With obvious, basic errors like:
As Dr. Beard had before him, Dr. Kelley also asserted that trophoblasts and cancer cells have a common origin in primordial germ cells.
and the insanity of thinking that
Ingestion of 25 g to 40 g of porcine lyophilized pancreas product daily, in capsule form, taken away from meals and spread evenly throughout the day will have any effect, or even be taken up into the bloodstream. How does this escape being a serious breach of medical ethics with the origionators and participants in the trial being in front of the boards for malpractice?

Just in case anyone has any misconceptions - trophoblast and primary germ cells (PGC) do NOT in any way have the same origen except in as much as they are both derived from a fertilized egg.

The most amusing flaw in this quackery is that pigs don't actually have an invasive placenta, hence pig trophoblast cells are non-invasive. How then does porcine pancreatic extract stop invasiveness of human cancers?

The mind, she boggles...

So, did it give you a headache?

Dr Yak, you are hopelessly mired in logical thinking and unable to embrace the other ways of thinking that CAM teaches. You need to think outside the box that facts and logic have confined you to.

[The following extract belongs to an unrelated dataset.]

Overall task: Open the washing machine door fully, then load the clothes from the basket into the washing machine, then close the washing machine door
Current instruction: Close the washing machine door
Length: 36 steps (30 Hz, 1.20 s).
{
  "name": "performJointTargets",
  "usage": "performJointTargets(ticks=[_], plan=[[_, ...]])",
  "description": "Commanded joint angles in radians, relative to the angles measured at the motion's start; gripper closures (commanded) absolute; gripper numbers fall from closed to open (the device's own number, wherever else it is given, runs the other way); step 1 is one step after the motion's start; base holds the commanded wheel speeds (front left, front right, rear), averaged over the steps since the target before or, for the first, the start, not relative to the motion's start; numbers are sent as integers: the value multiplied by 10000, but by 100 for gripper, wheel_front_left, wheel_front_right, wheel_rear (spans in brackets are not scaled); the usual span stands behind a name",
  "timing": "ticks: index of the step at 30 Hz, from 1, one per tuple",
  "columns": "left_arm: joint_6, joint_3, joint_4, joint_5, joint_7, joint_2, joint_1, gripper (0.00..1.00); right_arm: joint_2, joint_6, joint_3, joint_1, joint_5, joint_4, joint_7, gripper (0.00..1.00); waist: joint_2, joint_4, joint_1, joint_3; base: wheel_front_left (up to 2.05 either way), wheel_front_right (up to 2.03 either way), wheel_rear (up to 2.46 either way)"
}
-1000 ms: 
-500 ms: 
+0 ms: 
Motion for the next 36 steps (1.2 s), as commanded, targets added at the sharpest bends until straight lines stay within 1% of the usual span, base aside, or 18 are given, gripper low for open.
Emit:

Of course pig trophoblast cells are non-invasive. Something about pigs is obviously 100% completely effective at preventing them from being invasive, duh. Maybe pig pancreatic enzymes are not enough. There are hundreds of other pig parts that have not been tested enough.

If Gonzalez was using pig pancreatic enzymes and the pancreatic cancer got worse, that simply shows that it is some other part of the pig that is effective, and should be expected to be even more effective because in pigs it has to counter the pro-invasive properties of the pig pancreatic enzymes.